Threats to the Oil and Gas Industry in the Gulf of Mexico
Threat intelligence company Intelligence Fusion explores three of the main operational threats to the Oil and Gas industry’s activity in the Gulf of Mexico.
The Gulf of Mexico is an ocean basin surrounded by the United States, Mexico, and Cuba, with connections to the Atlantic Ocean and the Caribbean Sea via the Florida Straits and the Yucatan Channel. The Gulf of Mexico is known for its importance in the oil and gas industry for its significant offshore production. The U.S. Energy Information Administration has stated that oil production in the Gulf accounts for 15% of total U.S. crude oil production, while offshore natural gas production in the Gulf accounts for 5% of total U.S. dry production. Platforms are primarily located off the coasts of Texas, Louisiana and Mississippi, and supporting facilities are also located in coastal cities in those states.
Map depicting oil and gas platforms (brown dots) active in Federal Waters in the Gulf of Mexico, along with petroleum refineries (squares with barrels) and natural gas processing plants (squares with blue flame). [Source: U.S. Energy Information Administration]
While the United States is the largest oil and gas producer in the Gulf, Mexico also has significant assets and investments in deep water and shallow water drilling to help support its onshore drilling assets.

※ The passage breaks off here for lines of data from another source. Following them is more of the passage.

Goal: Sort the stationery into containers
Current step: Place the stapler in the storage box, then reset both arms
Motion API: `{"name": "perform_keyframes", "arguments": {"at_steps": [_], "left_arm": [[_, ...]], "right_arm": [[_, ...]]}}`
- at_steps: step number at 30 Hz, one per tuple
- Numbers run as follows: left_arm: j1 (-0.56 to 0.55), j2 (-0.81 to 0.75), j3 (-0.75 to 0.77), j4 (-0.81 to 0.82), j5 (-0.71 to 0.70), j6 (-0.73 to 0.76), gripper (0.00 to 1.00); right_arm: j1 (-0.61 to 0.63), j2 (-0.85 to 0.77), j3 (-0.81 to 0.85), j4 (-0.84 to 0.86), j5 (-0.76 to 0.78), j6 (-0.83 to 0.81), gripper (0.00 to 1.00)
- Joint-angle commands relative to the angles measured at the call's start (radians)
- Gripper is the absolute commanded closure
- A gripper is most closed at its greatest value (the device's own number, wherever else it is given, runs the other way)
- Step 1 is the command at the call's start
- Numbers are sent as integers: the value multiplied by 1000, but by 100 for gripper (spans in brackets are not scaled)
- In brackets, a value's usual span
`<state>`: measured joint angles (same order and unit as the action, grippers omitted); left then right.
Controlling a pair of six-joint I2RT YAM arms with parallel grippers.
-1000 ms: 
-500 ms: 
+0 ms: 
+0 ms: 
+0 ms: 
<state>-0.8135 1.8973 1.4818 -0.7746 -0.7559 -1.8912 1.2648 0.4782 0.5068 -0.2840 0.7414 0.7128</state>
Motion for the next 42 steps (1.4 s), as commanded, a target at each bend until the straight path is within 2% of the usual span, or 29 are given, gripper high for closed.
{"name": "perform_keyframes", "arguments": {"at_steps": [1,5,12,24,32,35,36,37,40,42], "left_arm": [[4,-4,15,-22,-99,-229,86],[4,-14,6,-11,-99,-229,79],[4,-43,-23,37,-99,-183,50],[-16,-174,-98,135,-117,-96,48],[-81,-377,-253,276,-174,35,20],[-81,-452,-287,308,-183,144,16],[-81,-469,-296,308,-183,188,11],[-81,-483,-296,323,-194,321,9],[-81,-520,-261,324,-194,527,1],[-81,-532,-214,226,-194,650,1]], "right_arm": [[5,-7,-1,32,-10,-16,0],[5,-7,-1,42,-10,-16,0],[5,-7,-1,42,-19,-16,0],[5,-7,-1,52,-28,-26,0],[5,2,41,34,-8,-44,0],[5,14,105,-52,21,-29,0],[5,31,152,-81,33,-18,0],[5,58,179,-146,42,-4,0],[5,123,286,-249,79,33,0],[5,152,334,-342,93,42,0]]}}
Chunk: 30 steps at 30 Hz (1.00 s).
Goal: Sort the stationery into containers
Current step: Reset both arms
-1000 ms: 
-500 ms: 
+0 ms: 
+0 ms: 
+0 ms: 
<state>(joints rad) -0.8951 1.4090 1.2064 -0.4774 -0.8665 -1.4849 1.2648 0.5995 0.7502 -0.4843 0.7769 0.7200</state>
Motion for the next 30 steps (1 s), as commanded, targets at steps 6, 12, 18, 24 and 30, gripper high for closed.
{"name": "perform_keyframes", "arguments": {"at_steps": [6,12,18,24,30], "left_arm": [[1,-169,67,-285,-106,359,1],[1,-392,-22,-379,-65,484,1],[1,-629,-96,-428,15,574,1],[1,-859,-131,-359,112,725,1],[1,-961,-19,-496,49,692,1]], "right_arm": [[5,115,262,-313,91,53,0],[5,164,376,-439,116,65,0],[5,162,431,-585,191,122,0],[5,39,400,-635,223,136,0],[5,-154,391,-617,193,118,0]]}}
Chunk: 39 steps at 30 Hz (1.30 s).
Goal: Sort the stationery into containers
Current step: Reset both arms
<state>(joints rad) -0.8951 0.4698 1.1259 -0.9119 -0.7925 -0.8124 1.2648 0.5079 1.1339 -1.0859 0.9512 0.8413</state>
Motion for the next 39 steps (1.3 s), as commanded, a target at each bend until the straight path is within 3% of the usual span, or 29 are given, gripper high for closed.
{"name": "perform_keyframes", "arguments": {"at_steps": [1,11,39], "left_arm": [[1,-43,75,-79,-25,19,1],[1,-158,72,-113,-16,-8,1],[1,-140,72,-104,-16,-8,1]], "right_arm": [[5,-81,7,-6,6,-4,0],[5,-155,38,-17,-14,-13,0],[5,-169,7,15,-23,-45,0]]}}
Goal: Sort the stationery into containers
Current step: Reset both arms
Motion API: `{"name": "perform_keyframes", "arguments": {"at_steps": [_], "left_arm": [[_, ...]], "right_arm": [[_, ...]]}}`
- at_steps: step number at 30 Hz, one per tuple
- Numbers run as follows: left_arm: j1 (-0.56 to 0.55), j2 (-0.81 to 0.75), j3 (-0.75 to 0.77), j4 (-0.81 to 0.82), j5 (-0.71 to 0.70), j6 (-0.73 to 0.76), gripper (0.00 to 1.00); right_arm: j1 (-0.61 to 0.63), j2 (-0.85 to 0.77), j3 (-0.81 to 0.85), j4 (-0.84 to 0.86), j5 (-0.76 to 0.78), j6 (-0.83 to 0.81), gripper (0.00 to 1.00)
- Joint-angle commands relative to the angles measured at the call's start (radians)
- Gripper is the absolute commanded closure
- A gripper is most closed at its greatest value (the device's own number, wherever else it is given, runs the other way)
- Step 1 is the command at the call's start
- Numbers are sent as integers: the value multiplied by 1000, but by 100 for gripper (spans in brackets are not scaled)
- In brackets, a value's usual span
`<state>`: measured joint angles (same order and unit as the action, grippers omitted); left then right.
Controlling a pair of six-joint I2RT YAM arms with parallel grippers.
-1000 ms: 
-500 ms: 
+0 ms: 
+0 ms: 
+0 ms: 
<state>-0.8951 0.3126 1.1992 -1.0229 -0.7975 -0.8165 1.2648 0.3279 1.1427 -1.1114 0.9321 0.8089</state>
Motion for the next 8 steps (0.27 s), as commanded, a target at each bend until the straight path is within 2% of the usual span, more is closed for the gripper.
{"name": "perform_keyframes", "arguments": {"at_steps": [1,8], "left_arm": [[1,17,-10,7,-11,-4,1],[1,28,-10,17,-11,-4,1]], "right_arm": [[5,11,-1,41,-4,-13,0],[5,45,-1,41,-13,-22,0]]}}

The Gulf of Mexico is a highly competitive region with dominant players including Shell, BP, Chevron, Exxon Mobil and Delfin LNG. Over the medium term, the Gulf of Mexico’s oil and gas market is expected to continue to thrive due to high resources; however, raising concerns around fossil fuels and ESG compliance alongside volatile oil and gas prices may begin to impede growth in the near future. But, today, in 2023, the significant number of assets in the Gulf of Mexico and their associated onshore operations face several threats, often due to location and the security situation in the nearby country.
We will use open-source data and the Intelligence Fusion platform, along with expert analyst insight, to review three of the current operational threats oil and gas companies in this region face.
Extreme Weather Events
One of the most significant threats faced by the oil and gas industry in the Gulf of Mexico is extreme weather events, most importantly, hurricanes. The Atlantic hurricane season starts in June and goes through to November. Hurricanes are fuelled by a number of factors, including sea surface temperatures, which can be heavily impacted by climate change.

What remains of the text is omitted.